**Your objective**
From the first line of the material through the line containing "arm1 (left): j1", restate everything word for word and nothing more.

*** Opening Input data ***

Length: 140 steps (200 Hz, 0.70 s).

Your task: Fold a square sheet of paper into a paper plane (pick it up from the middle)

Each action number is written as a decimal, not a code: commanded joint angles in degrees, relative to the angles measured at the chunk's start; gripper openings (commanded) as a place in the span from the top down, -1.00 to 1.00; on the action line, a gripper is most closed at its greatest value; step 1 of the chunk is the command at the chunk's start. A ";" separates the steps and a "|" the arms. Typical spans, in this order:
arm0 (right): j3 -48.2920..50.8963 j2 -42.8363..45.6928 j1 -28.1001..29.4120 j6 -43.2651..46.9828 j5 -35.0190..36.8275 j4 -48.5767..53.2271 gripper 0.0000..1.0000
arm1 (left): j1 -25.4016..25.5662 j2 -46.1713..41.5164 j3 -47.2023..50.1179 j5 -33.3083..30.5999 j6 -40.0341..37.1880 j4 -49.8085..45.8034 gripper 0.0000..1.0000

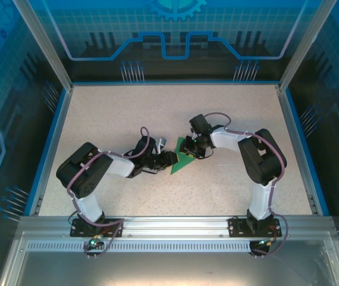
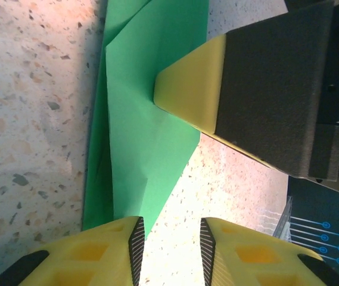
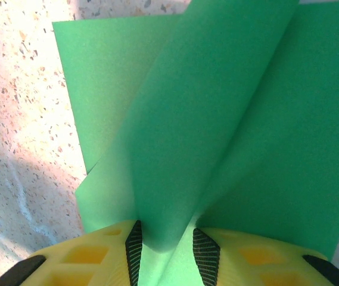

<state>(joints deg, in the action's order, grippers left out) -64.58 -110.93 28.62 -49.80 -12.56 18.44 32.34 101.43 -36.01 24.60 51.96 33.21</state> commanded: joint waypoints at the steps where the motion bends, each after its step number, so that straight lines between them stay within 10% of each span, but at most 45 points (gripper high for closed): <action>1: 5.43 -8.95 0.03 -0.73 11.39 9.58 0.26 | 0.33 -0.13 -1.47 -2.33 -2.33 -3.83 0.31; 140: 5.66 -9.71 0.70 -2.32 14.55 11.26 0.36 | 0.37 -0.44 -2.88 -4.17 -2.97 -5.19 0.31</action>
<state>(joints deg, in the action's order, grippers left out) -64.47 -110.98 28.93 -51.18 -11.31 18.61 32.34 101.43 -37.89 21.78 49.50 28.53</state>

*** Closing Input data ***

**Your response**
Length: 140 steps (200 Hz, 0.70 s).

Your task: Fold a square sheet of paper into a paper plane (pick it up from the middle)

Each action number is written as a decimal, not a code: commanded joint angles in degrees, relative to the angles measured at the chunk's start; gripper openings (commanded) as a place in the span from the top down, -1.00 to 1.00; on the action line, a gripper is most closed at its greatest value; step 1 of the chunk is the command at the chunk's start. A ";" separates the steps and a "|" the arms. Typical spans, in this order:
arm0 (right): j3 -48.2920..50.8963 j2 -42.8363..45.6928 j1 -28.1001..29.4120 j6 -43.2651..46.9828 j5 -35.0190..36.8275 j4 -48.5767..53.2271 gripper 0.0000..1.0000
arm1 (left): j1 -25.4016..25.5662 j2 -46.1713..41.5164 j3 -47.2023..50.1179 j5 -33.3083..30.5999 j6 -40.0341..37.1880 j4 -49.8085..45.8034 gripper 0.0000..1.0000

Now the output is complete.